Оказавшись внутри (успешно миновав предательскую вторую ступеньку), Дэвид увидел, что особняк превращен в пансион; слева, где должна была быть гостиная, находилось что-то вроде столовой для завтрака, там стояло с полдюжины разномастных столов и десяток стульев, тоже в разном стиле. Он с одного взгляда понял, что это дешевая, плохо сделанная мебель, но потом заметил в углу изящный секретер рубежа веков, похожий на тот, который стоял в гостиной у дедушки, и подошел, чтобы рассмотреть его получше. Было видно, что дерево не натирали месяцами, и его поверхность была испорчена дешевыми маслами – она оказалась липкой на ощупь, и когда он отдернул руку, его пальцы были все в пыли. Но когда-то это была хорошая вещь, и прежде чем он успел спросить, Эдвард сказал за его спиной: – Хозяйка когда-то была весьма состоятельна, во всяком случае, так говорят. Не так богата, как Бингемы, но все же при деньгах.
Вот опять он упомянул их семью и их богатство. – И что случилось? – Муж был игрок и сбежал с ее сестрой. Если верить слухам. Она живет на верхнем этаже, я редко ее вижу – она в преклонных годах, пансионом управляет ее дальняя родственница. – Как ее фамилия? – спросил Дэвид. Если она когда-то была богата, дедушка должен ее знать. – Ларссон. Флоренс Ларссон. Пойдемте, моя комната вон там.
Ковер на лестнице потерся в одних местах и вовсе стерся в других, и пока они поднимались наверх, Эдвард сообщил, сколько здесь квартирантов (двенадцать, включая его самого) и как долго он тут живет (год).
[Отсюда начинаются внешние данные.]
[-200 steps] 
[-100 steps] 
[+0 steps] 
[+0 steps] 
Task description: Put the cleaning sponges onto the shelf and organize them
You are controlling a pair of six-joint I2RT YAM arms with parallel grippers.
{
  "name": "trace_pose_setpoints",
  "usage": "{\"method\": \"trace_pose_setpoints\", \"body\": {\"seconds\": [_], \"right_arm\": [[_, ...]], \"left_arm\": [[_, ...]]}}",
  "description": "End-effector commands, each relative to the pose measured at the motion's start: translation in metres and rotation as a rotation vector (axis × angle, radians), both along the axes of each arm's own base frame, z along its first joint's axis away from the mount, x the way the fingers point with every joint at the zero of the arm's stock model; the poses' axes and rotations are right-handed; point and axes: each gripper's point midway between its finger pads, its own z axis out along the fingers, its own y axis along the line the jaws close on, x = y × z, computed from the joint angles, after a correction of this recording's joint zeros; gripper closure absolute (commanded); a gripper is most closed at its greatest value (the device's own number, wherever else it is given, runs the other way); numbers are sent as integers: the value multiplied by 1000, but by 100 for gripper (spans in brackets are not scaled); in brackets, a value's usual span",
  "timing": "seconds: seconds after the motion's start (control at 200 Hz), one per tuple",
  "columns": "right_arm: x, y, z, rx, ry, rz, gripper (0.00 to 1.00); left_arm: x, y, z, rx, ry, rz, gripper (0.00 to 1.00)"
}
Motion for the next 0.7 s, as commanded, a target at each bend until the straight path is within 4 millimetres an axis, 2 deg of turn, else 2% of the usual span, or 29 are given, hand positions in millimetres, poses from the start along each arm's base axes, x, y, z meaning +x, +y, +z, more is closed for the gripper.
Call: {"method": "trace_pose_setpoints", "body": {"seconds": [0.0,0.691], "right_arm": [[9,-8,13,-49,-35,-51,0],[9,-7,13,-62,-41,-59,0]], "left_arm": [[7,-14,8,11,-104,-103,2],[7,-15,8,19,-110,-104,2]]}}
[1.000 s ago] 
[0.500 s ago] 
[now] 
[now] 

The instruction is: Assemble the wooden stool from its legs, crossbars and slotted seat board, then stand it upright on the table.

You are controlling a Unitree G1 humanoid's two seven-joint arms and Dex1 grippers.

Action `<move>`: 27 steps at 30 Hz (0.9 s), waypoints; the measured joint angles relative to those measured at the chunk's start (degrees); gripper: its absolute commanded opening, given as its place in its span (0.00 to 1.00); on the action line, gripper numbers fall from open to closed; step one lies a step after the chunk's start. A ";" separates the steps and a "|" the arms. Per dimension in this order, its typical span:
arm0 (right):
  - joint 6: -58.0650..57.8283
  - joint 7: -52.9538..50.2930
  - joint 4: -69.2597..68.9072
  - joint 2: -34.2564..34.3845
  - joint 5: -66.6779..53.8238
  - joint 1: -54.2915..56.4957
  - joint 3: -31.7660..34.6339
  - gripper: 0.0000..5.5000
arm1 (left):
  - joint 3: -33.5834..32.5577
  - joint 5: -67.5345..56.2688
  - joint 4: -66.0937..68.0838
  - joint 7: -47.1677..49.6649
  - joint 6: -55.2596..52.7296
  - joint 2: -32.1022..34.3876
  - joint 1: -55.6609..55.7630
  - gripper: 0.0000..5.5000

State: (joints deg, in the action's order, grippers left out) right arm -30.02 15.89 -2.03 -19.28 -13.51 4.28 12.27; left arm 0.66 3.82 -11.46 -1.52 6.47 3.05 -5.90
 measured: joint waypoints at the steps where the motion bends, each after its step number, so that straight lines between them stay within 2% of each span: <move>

Казалось, он ничуть не смущен ни бедностью и убожеством окружающей обстановки (вода обесцветила обои с цветочным рисунком, оставив случайный узор из больших, бесформенных желтоватых разводов), ни тем, что вообще живет в пансионе. Конечно, многие живут в пансионах, но Дэвид никогда не встречал никого из этих людей и уж тем более не был в таких помещениях, и теперь он оглядывался вокруг с любопытством, но и с некоторым беспокойством. Как живут люди в этом городе! Если верить Элизе, чья благотворительная работа была связана с перемещением и расселением беженцев из Колоний и эмигрантов из Европы, большинство из них жили в ужасающих условиях; она рассказывала о семьях, ютившихся вдесятером в одной комнате, о детях, которые получают ожоги, подобравшись слишком близко к неогороженному очагу в жалкой попытке хоть как-то согреться, о протекающих крышах, из-за которых дождь льет прямо в жилые комнаты. Они слушали все это и качали головами, дедушка цокал языком, а потом они переходили на какую-нибудь другую тему – учебу Иден, например, или выставку картин, которую недавно посетил Питер, и рассказы об ужасных условиях, в которых живут подопечные Элизы, изглаживались из их памяти. И вот он, Дэвид Бингем, находится в таком доме, куда не решились бы войти его брат и сестра. Он осознал, что переживает приключение, а потом устыдился этой глупой гордости, потому что не требовалось никакой храбрости для того, чтобы просто прийти сюда в гости.
На площадке третьего этажа Эдвард свернул направо, и Дэвид прошел за ним в комнату в конце коридора. Вокруг было тихо, хотя, входя внутрь, Эдвард прижал палец к губам и указал на соседнюю дверь: – Он сейчас спит. – Так рано? – прошептал в ответ Дэвид. (Или, наоборот, так поздно?) – Он работает ночами. Портовый грузчик. Уходит из дому где-то в полвосьмого. – А, – сказал Дэвид и снова поразился, как мало он знает жизнь.